You have to wonder who would choose to be a CISO. Since the creation of the chief information security officer role a decade ago, the role has sat somewhere between the IT team and the board, prompting many in cybersecurity to question what the role actually entails.

That such ambiguity should exist at a time when cybersecurity is indisputably becoming more important to business is a problem, and one that has made many in the industry question whether there is a future for the job, which has only existed for a decade or so.

"The CISO role itself hasn’t evolved," said Robert Morgan, CISO of the bank BNP Paribas UK, speaking at the European Information Security Summit in Westminster. "But what has evolved is the perception of security in the business sense."

That perception is that as companies digitise their assets, the ability to lock them down becomes increasingly important – a view confirmed by attacks on companies as large (and allegedly tech-savvy) as eBay, JP Morgan and Sony. Meetings between executives and regulators are also stoking a sense of paranoia.

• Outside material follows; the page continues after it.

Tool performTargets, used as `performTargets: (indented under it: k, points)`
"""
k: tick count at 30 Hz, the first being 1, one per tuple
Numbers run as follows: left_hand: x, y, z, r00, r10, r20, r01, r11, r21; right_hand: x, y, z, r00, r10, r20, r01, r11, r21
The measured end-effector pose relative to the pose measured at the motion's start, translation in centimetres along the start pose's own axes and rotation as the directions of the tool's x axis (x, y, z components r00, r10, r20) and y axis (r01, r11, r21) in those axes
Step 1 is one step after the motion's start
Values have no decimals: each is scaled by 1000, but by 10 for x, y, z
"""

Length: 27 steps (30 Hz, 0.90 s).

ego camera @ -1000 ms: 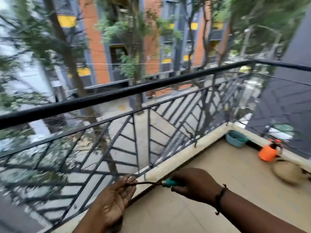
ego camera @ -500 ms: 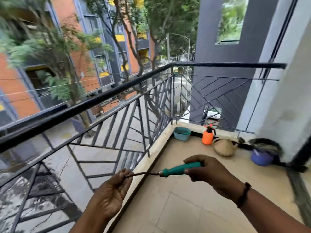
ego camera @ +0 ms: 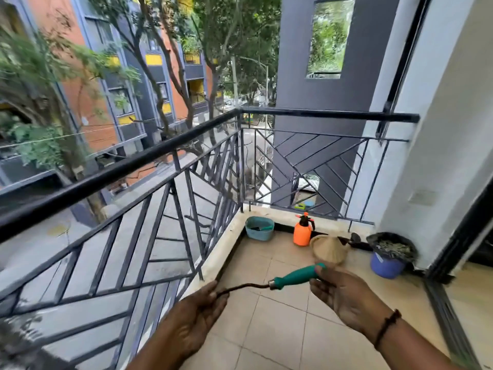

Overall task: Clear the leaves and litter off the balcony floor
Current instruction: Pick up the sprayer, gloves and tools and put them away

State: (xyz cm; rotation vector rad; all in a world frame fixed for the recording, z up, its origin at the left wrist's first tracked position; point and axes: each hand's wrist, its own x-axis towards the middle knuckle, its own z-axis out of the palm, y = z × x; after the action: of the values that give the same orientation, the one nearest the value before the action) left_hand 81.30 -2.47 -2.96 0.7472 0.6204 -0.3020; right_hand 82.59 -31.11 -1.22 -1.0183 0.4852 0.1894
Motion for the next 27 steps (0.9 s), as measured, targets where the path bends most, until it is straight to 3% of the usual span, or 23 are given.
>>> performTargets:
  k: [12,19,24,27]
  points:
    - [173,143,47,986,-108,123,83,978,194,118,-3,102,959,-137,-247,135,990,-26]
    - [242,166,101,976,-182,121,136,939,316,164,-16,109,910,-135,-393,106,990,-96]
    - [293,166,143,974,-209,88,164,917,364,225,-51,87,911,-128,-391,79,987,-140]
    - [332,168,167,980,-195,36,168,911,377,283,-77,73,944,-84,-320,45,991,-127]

"They come back from meetings with a regulator scared to death because they heard words they don’t understand," Morgan added. "But from my perspective it’s good, because when they are scared they talk more and they listen."

The trouble is this desire for more information has only highlighted the communication problems between the CISO and the board. Mark Brown, executive director of cybersecurity and resilience at Ernst & Young, told CBR that "many CISOs aren’t able to get that advice into the boardroom" in a way the business leaders understand.

The result, according to Brown, is that the financial community, long experienced with risk, compliance and auditing, is now "being brought in to be accountable for cybersecurity".

A turbulent decade awaits

Gianluca D’Antonio, CISO at Grupo FCC, a construction firm, is not quite so pessimistic about whether he should seek a new line of work. "We will survive in five or ten years because of the information explosion [businesses] will not be able to control," he told the security summit in Westminster.

Whilst Brown sees cybersecurity being annexed by other sections that can deal with risk, D’Antonio sees CISOs being drawn into a greater battle over the safeguarding of information. "Many companies have an information security policy without an information management policy," he lamented.

Like many in his industry D’Antonio sees the future in responding to security incidents, arguing that companies are coming round to the view that cyber-defence is a losing battle. "In my company we are preparing to manage the gap in our capability to deal with a crisis," he said. "We’ve prepared a lot of measures in prevention and detection. The next step is reaction."

Whether this counts as a move forward is more debatable."Whether you think you’re evolving or changing or not depends on where you start from," Morgan said, reminiscing on his time working with the military, which thankfully is more proactive on the cybersecurity front.

"From my perspective my world is catching up from the position I was in some years ago," he said. "When I went into the commercial world to say I was aghast was an understatement."